### TASK DIRECTIONS
Leave the pictures aside. Retype exactly the lines from the top of the data below through the one holding "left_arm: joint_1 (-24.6".

= = = = =

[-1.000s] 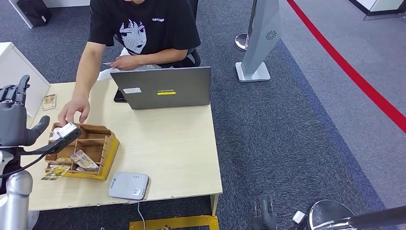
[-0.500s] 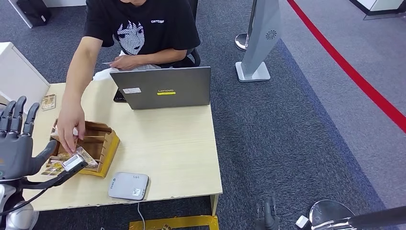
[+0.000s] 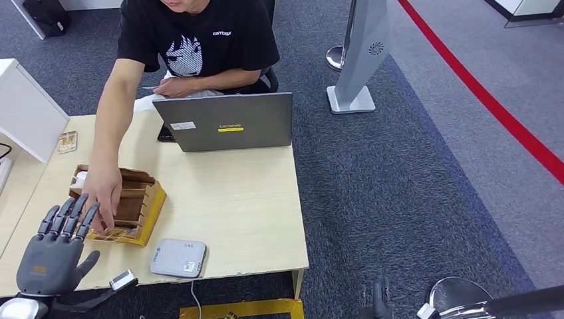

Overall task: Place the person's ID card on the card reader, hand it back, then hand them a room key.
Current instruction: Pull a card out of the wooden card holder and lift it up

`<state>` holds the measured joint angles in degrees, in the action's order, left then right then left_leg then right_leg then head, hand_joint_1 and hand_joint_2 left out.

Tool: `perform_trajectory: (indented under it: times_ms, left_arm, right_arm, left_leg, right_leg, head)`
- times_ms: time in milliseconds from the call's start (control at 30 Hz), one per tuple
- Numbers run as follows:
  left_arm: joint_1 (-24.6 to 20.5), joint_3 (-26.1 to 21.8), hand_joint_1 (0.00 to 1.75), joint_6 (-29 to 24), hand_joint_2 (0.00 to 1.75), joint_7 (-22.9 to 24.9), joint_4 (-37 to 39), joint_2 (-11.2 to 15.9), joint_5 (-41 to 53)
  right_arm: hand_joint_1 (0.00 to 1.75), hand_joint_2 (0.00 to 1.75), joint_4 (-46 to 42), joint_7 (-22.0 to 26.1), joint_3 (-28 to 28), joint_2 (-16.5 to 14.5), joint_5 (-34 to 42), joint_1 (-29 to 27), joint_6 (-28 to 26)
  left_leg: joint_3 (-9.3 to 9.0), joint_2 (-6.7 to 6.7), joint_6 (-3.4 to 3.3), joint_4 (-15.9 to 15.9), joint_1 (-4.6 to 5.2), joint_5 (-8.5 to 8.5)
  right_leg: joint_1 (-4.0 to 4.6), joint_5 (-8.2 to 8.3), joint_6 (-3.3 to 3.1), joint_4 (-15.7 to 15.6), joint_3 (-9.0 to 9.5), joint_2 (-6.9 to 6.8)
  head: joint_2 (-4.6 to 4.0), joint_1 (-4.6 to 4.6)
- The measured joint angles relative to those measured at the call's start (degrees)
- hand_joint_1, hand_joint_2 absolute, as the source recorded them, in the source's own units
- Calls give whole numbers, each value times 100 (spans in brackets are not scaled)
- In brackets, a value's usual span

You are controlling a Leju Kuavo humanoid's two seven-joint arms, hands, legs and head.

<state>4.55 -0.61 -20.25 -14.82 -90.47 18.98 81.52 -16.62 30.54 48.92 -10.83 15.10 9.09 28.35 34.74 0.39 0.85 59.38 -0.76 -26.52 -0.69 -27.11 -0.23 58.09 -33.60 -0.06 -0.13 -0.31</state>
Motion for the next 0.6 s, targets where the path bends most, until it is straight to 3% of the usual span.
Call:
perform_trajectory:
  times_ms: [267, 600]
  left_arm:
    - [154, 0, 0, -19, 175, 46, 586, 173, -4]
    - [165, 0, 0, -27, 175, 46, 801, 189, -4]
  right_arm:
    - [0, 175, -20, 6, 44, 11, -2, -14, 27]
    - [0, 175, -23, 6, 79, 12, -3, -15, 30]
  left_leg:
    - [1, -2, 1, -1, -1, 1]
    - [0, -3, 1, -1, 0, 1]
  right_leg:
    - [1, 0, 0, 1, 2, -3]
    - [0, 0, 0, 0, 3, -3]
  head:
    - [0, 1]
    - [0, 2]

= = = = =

### SOLVED EXERCISE
[-1.000s] 
[-0.500s] 
[+0.000s] 

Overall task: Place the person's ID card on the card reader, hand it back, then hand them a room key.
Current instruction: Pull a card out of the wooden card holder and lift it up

`<state>` holds the measured joint angles in degrees, in the action's order, left then right then left_leg then right_leg then head, hand_joint_1 and hand_joint_2 left out.

Tool: `perform_trajectory: (indented under it: times_ms, left_arm, right_arm, left_leg, right_leg, head)`
- times_ms: time in milliseconds from the call's start (control at 30 Hz), one per tuple
- Numbers run as follows:
  left_arm: joint_1 (-24.6 to 20.5), joint_3 (-26.1 to 21.8), hand_joint_1 (0.00 to 1.75), joint_6 (-29 to 24), hand_joint_2 (0.00 to 1.75), joint_7 (-22.9 to 24.9), joint_4 (-37 to 39), joint_2 (-11.2 to 15.9), joint_5 (-41 to 53)

There is no more to the output.